=== GIVEN INFORMATION ===

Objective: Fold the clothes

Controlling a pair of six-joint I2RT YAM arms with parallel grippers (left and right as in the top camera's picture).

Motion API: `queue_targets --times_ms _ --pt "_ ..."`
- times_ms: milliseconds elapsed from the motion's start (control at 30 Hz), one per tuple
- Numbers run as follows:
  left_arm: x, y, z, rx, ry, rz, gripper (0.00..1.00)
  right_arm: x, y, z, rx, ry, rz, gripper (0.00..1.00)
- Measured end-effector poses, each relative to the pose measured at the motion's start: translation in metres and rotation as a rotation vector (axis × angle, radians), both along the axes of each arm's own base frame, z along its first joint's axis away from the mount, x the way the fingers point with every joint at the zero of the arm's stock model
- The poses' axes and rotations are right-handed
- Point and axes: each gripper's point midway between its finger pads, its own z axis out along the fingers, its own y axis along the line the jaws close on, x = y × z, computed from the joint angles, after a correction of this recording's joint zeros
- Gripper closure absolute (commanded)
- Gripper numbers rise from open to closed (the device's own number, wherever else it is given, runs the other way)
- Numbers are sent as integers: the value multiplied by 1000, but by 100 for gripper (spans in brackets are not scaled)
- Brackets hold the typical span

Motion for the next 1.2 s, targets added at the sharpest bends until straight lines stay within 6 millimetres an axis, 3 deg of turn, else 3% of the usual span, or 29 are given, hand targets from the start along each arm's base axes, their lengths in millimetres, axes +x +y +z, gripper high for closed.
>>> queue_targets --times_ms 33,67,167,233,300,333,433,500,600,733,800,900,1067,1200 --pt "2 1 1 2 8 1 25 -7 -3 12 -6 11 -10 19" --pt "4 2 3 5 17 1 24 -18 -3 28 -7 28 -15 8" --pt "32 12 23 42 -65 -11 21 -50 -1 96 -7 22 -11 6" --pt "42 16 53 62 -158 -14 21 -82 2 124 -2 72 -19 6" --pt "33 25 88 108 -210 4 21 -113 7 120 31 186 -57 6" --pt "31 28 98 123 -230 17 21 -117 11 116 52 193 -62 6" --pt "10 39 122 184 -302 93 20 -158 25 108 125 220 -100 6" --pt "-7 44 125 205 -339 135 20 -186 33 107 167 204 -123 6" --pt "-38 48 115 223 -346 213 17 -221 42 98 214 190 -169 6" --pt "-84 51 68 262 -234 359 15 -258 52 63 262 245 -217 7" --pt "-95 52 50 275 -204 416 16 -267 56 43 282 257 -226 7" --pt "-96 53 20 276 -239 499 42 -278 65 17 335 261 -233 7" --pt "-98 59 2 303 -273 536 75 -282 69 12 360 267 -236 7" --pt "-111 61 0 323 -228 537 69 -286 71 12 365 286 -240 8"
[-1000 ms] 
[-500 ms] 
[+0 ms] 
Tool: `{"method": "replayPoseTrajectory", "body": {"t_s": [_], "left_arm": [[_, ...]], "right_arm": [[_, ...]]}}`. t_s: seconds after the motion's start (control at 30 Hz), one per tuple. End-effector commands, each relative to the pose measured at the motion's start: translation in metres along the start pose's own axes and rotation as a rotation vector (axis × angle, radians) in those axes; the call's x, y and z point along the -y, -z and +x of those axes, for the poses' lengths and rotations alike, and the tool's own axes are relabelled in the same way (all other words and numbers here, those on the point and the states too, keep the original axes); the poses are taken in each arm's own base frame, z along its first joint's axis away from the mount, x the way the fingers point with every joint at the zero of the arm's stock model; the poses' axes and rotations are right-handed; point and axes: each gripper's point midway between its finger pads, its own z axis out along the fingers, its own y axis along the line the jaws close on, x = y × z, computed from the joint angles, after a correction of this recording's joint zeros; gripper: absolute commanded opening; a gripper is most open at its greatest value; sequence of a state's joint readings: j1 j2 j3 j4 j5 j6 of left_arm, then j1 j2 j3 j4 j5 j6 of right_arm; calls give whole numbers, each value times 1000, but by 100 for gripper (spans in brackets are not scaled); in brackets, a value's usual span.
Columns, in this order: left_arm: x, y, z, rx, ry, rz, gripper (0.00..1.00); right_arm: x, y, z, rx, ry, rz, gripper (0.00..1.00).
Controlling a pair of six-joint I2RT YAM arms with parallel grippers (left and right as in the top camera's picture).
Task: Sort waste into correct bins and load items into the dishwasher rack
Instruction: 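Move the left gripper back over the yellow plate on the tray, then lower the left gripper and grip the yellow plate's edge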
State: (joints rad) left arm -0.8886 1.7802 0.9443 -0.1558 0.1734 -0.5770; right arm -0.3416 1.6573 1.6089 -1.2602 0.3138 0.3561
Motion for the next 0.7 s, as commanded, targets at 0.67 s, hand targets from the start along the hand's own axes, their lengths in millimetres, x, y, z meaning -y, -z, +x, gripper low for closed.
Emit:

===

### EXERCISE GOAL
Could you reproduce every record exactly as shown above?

### OUTPUT OF THE EXERCISE
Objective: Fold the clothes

Controlling a pair of six-joint I2RT YAM arms with parallel grippers (left and right as in the top camera's picture).

Motion API: `queue_targets --times_ms _ --pt "_ ..."`
- times_ms: milliseconds elapsed from the motion's start (control at 30 Hz), one per tuple
- Numbers run as follows:
  left_arm: x, y, z, rx, ry, rz, gripper (0.00..1.00)
  right_arm: x, y, z, rx, ry, rz, gripper (0.00..1.00)
- Measured end-effector poses, each relative to the pose measured at the motion's start: translation in metres and rotation as a rotation vector (axis × angle, radians), both along the axes of each arm's own base frame, z along its first joint's axis away from the mount, x the way the fingers point with every joint at the zero of the arm's stock model
- The poses' axes and rotations are right-handed
- Point and axes: each gripper's point midway between its finger pads, its own z axis out along the fingers, its own y axis along the line the jaws close on, x = y × z, computed from the joint angles, after a correction of this recording's joint zeros
- Gripper closure absolute (commanded)
- Gripper numbers rise from open to closed (the device's own number, wherever else it is given, runs the other way)
- Numbers are sent as integers: the value multiplied by 1000, but by 100 for gripper (spans in brackets are not scaled)
- Brackets hold the typical span

Motion for the next 1.2 s, targets added at the sharpest bends until straight lines stay within 6 millimetres an axis, 3 deg of turn, else 3% of the usual span, or 29 are given, hand targets from the start along each arm's base axes, their lengths in millimetres, axes +x +y +z, gripper high for closed.
>>> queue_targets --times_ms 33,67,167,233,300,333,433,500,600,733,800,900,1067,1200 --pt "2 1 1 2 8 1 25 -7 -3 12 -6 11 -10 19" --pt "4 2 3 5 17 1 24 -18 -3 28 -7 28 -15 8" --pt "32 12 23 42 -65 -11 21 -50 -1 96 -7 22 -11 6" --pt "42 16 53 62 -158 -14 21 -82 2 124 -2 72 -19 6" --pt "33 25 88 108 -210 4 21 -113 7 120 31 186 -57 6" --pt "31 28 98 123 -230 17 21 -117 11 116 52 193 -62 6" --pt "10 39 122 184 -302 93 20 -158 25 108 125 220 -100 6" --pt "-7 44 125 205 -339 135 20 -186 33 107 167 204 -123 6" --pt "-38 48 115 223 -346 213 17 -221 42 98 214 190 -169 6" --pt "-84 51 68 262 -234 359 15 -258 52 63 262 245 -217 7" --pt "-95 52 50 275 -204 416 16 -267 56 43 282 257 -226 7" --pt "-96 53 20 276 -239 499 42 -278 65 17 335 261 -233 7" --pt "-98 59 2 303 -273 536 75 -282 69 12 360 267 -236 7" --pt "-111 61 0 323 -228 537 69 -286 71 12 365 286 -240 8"
[-1000 ms] 
[-500 ms] 
[+0 ms] 
Tool: `{"method": "replayPoseTrajectory", "body": {"t_s": [_], "left_arm": [[_, ...]], "right_arm": [[_, ...]]}}`. t_s: seconds after the motion's start (control at 30 Hz), one per tuple. End-effector commands, each relative to the pose measured at the motion's start: translation in metres along the start pose's own axes and rotation as a rotation vector (axis × angle, radians) in those axes; the call's x, y and z point along the -y, -z and +x of those axes, for the poses' lengths and rotations alike, and the tool's own axes are relabelled in the same way (all other words and numbers here, those on the point and the states too, keep the original axes); the poses are taken in each arm's own base frame, z along its first joint's axis away from the mount, x the way the fingers point with every joint at the zero of the arm's stock model; the poses' axes and rotations are right-handed; point and axes: each gripper's point midway between its finger pads, its own z axis out along the fingers, its own y axis along the line the jaws close on, x = y × z, computed from the joint angles, after a correction of this recording's joint zeros; gripper: absolute commanded opening; a gripper is most open at its greatest value; sequence of a state's joint readings: j1 j2 j3 j4 j5 j6 of left_arm, then j1 j2 j3 j4 j5 j6 of right_arm; calls give whole numbers, each value times 1000, but by 100 for gripper (spans in brackets are not scaled); in brackets, a value's usual span.
Columns, in this order: left_arm: x, y, z, rx, ry, rz, gripper (0.00..1.00); right_arm: x, y, z, rx, ry, rz, gripper (0.00..1.00).
Controlling a pair of six-joint I2RT YAM arms with parallel grippers (left and right as in the top camera's picture).
Task: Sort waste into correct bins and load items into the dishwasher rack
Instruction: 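Move the left gripper back over the yellow plate on the tray, then lower the left gripper and grip the yellow plate's edge
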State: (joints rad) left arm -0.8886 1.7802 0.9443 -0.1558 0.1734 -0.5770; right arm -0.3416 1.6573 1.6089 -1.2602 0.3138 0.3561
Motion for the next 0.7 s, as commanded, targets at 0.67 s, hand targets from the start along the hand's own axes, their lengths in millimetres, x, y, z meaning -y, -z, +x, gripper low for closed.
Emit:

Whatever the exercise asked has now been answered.